At the middle was a mean old man insisting over and over again, "but I'm a good person." The skids were greased over time, however, and the old shock jock's legendary misanthropism did him no good. All his "friends" - the A-listers in it to sell books or build personal brands - melted away into the night. As David Hinkley wrote today:
The off-air Imus is happy to admit he really doesn't like people all that much. He's irritable, cranky and profane. Asked if Imus was a mean drunk, his friend Kinky Friedman replied, "He's mean when he's not drunk."
The profiles in courage at Viacom, meanwhile, have a big hole to fill. I'm sure it won't be too hard. After all, just down the dial from the spot where Imus was simulcast, Les Moonves and ole Sumner have another show on right now: "Pimp My Ride." Pimps - procurers and exploiters of women; sexual terrorists. Big man, Les Moonves. Big ethics, sitting on Sumner's craggy lap.
But they're probably tired of the national dialogue over at CBS now. The firing was a sure sign of it. I'll leave it here with Lupica:
Imus himself talked Monday morning about context and proportion and happened to be right. But by then nobody was really listening to one of the most famous voices in this country, one of the most famous voices his medium had ever produced.

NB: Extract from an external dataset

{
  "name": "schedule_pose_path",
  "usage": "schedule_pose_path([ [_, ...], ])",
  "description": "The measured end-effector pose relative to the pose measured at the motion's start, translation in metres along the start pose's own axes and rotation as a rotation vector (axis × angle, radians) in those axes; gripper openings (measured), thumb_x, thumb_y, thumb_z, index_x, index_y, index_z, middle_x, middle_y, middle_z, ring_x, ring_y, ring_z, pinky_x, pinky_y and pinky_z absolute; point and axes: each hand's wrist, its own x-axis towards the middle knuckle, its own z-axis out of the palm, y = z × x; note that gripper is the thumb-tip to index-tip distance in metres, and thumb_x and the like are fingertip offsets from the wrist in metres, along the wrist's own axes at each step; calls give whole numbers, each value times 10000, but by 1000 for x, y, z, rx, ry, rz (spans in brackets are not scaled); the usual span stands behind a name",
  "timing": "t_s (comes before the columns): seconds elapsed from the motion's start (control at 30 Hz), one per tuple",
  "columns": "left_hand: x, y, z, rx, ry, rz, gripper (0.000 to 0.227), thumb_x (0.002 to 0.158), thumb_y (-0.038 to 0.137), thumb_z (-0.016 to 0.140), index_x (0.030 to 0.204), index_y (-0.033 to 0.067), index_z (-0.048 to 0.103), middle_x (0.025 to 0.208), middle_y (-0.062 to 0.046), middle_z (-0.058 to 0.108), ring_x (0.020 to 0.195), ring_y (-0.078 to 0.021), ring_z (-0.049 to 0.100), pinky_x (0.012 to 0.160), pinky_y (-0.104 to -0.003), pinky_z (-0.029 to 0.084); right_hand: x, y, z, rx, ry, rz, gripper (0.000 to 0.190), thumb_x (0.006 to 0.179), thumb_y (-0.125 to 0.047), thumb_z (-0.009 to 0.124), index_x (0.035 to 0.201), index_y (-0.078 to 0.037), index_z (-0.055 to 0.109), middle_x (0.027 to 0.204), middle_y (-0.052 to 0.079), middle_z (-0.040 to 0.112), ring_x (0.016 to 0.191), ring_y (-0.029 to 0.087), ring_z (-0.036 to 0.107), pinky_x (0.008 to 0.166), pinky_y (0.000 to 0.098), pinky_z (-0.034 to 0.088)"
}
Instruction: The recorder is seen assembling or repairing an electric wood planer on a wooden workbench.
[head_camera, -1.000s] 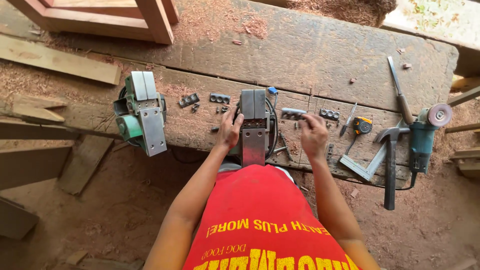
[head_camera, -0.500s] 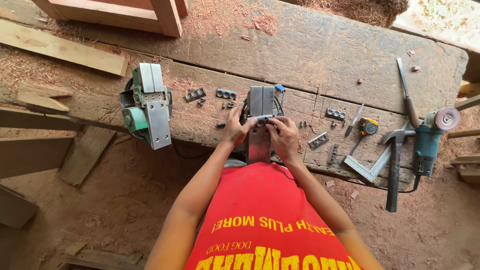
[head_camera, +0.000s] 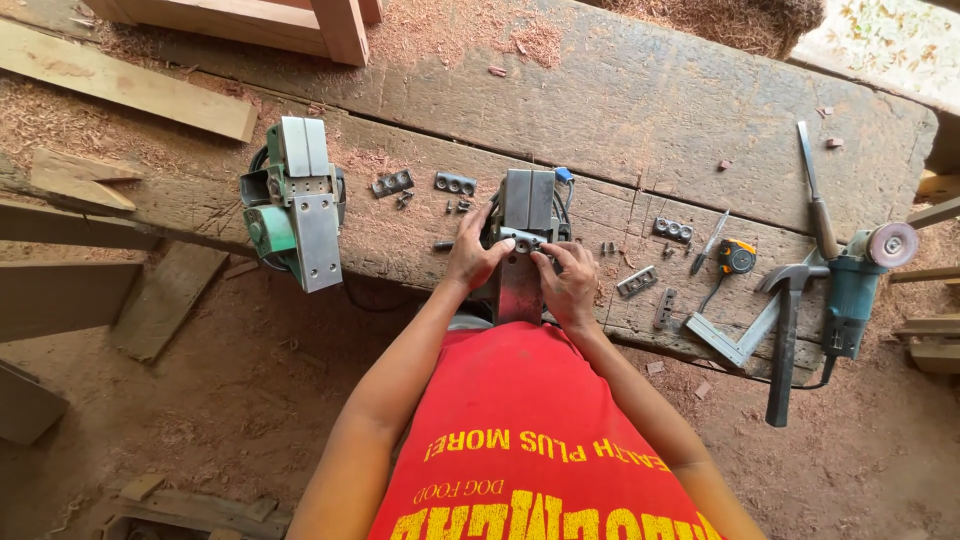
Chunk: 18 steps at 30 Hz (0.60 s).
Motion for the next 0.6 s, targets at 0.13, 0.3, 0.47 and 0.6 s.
schedule_pose_path([
  [0.13, 0, 1, -1, -15, -5, 19, 893, 760, 393, 776, 1508, 12, 472, 1501, -263, 474, 1418, -385, 468, 1190, -418, 366, 2, 0, -2, -14, -12, -5, 170, 916, -235, 789, 1020, -102, 771, 1034, 59, 718, 1009, 263, 651, 894, 401, 461],
  [0.3, -2, 4, -4, -10, -19, 28, 913, 743, 420, 762, 1507, 14, 470, 1495, -264, 477, 1415, -389, 465, 1187, -422, 361, 9, 1, -7, -50, -24, -3, 158, 918, -226, 781, 1015, -101, 776, 1023, 58, 720, 1012, 273, 642, 900, 404, 448],
  [0.47, -1, 3, -4, -70, -23, -35, 846, 831, 505, 624, 1518, 33, 482, 1563, -290, 408, 1463, -392, 410, 1204, -440, 314, 10, 1, -7, -43, -40, -2, 166, 919, -227, 775, 1020, -95, 779, 1032, 72, 718, 1024, 280, 645, 887, 412, 444],
  [0.6, -2, 3, -3, -99, -5, -32, 770, 885, 490, 559, 1502, 32, 510, 1569, -296, 414, 1485, -394, 389, 1218, -439, 291, 7, 0, -8, -6, -38, -13, 161, 926, -209, 773, 1030, -86, 768, 1036, 82, 712, 1021, 285, 646, 891, 410, 459],
])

Now all those who went after him as hard as they could, who acted as if the only solution was his firing, say they don't want this conversation about race and women and what has happened to the airwaves in this country to end with this firing.
Only they don't get to decide that. Because even after those three words and the perfect storm they caused, the best place to have the kind of conversation they are talking about would have been on the show they just got canceled.